* [Raw data]

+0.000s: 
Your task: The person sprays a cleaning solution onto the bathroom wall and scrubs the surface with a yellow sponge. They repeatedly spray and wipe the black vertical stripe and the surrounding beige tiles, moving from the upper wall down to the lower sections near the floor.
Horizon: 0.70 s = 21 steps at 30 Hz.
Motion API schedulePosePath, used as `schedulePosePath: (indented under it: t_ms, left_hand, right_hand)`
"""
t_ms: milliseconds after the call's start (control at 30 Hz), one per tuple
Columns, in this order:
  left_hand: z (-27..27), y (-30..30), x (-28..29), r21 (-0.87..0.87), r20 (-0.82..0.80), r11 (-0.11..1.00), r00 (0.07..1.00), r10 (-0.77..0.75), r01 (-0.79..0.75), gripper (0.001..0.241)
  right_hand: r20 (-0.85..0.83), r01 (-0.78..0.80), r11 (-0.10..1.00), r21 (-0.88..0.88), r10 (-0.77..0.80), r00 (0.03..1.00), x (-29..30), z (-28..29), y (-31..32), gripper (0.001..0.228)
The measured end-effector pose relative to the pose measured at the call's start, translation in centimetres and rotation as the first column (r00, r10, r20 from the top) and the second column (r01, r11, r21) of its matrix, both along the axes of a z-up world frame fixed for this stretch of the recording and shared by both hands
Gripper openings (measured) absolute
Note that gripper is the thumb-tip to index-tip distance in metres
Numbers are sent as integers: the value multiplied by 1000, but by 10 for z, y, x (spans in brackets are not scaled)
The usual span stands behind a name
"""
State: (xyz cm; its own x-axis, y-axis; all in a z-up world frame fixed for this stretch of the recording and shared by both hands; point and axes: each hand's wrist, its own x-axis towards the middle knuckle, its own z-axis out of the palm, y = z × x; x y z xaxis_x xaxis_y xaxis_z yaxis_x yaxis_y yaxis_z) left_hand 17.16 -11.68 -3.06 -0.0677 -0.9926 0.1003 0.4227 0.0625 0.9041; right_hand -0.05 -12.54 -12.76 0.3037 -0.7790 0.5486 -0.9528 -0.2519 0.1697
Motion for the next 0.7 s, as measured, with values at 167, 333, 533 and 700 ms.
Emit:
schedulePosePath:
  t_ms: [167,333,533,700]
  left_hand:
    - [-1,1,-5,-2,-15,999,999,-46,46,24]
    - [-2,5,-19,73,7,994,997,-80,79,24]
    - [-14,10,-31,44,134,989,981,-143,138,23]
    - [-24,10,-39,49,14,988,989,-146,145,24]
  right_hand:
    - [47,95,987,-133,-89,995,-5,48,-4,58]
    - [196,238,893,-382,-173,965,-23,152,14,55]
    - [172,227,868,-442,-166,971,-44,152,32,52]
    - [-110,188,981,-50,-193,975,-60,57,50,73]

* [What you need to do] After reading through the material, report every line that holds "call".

* [Exercise answer]
t_ms: milliseconds after the call's start (control at 30 Hz), one per tuple
The measured end-effector pose relative to the pose measured at the call's start, translation in centimetres and rotation as the first column (r00, r10, r20 from the top) and the second column (r01, r11, r21) of its matrix, both along the axes of a z-up world frame fixed for this stretch of the recording and shared by both hands

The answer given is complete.